Bayesian inference allows the researcher to do all of the above mentioned in the previous paragraph, and more. First, it has the advantage of being uninfluenced by the intentions of the experimenter, the knowledge of which is inherently murky and unclear, but on which NHST "critical" values are based. (More on this aspect of Bayesian inference, as compared to NHST, can be found in a much more detailed post here.) Moreover, Bayesian analysis sheds light on concepts common to both Bayesian and NHST approaches while pointing out the disadvantages of the latter and outlining how these deficiencies are addressed and mitigated in the former, whereas the converse approach is not true; this stems from the fact that Bayesian inference is more mathematically and conceptually coherent, providing a single posterior distribution for each parameter and model estimate without falling back on faulty, overly conservative multiple correction mechanisms which punish scientific curiosity. Lastly, Bayesian inference is more intuitive. We should intuitively expect our prior beliefs to influence our interpretation of posterior estimates, as more extraordinary claims should require correspondingly extraordinary evidence.

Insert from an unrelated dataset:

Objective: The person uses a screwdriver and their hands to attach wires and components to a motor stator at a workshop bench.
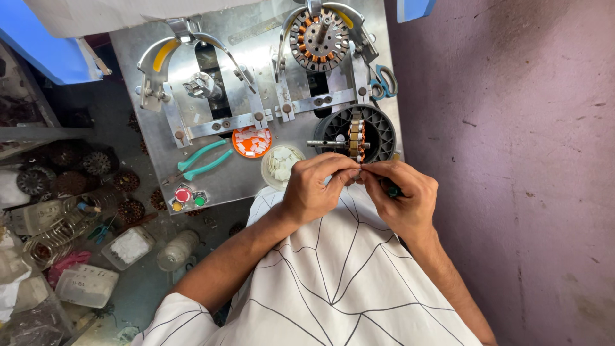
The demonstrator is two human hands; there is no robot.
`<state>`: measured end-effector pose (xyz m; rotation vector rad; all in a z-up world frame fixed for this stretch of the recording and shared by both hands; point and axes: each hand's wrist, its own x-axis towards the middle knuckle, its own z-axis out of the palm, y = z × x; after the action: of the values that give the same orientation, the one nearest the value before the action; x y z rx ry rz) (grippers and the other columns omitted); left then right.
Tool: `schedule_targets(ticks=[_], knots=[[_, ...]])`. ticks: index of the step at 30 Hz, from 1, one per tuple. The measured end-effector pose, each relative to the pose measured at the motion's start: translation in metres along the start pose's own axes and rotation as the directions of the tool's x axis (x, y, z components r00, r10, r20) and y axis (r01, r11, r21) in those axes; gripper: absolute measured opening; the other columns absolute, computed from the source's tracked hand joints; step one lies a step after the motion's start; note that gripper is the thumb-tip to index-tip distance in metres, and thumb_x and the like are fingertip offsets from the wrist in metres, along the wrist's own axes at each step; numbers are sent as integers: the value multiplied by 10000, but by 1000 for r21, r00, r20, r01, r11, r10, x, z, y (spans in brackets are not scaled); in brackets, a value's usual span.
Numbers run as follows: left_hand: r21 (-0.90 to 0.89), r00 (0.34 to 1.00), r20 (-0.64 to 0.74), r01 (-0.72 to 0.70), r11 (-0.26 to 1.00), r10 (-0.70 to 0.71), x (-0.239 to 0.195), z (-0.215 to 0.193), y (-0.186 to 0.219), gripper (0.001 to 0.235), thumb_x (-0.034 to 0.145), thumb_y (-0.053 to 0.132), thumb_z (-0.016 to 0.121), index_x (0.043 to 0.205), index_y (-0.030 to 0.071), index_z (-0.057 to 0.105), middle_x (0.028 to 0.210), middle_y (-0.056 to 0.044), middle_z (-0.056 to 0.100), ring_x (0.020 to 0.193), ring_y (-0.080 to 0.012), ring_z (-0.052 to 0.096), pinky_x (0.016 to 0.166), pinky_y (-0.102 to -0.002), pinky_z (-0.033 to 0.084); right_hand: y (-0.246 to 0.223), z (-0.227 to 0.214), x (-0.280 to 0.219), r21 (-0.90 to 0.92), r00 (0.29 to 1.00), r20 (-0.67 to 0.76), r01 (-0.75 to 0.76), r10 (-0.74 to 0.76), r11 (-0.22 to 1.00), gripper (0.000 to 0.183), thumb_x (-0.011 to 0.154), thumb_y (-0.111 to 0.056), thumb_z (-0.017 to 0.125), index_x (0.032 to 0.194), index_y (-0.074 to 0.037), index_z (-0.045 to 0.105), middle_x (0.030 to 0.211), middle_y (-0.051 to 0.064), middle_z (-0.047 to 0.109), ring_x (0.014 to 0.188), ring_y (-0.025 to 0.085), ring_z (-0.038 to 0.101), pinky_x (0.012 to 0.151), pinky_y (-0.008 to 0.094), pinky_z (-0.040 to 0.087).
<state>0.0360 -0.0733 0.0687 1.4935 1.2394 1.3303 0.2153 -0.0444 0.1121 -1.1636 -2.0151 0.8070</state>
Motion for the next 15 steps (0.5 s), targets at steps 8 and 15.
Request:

Having listened to this rhapsody on the virtues and advantages of going Bayesian, the reader may wonder how many Bayesian tests I have ever performed on my own neuroimaging data. The answer is: None.

Why is this? First of all, considering the fact that a typical fMRI dataset is comprised of hundreds of thousands of voxels, and given current computational capacity, Bayesian inference for an single neuroimaging session can take prohibitively long amounts of time. Furthermore, the only fMRI analysis package I know of that allows for Markov-Chain Monte Carlo (MCMC) sampling at each voxel is FSL's FLAME 1+2, although this procedure can take on the order of days for a single subject, and the results usually tend to be more or less equal to what would be produced through traditional methods. Add on top of this models which combine several levels of priors and hyperparameters which mutually constrain each other, and the computational cost increases even more exponentially. One neuroimaging technique which uses Bayesian inference in the form of spatial priors in order to anatomically constrain the strength and direction of connectivity - an approach known as dynamic causal modeling (DCM; Friston et al, 2003) - is relatively unused among the neuroimaging community, given the complexity of the approach (at least, outside of Friston's group). Because of these reasons, Bayesian inference has not gained much traction in the neuroimaging literature.

However, some statistical packages do allow for the implementation of Bayesian-esque concepts, such as mutually constraining parameter estimates through a process known as shrinkage. While some Bayesian adherents may balk at such weak-willed, namby-pamby compromises, in my experience these compromises can satisfy both the some of the intuitive concepts of Bayesian methods while allowing for more efficient computation time. One example is AFNI's 3dMEMA, which estimates the precision of the estimate for each subject (i.e., the inverse of the variance of that individual's parameter estimate), and weights it in proportion to its precision. For example, a subject with less variance would be weighted more when taken to a group-level analysis, while a subject with a noisy parameter estimate would be weighted less.

Overall, while comprehensive Bayesian inference at the voxel level would be ideal, for right now it appears impractical. Some may take issue with this, but until further technological advances in computer speed or clever methods which allow for more efficient Bayesian inference, current approaches will likely continue.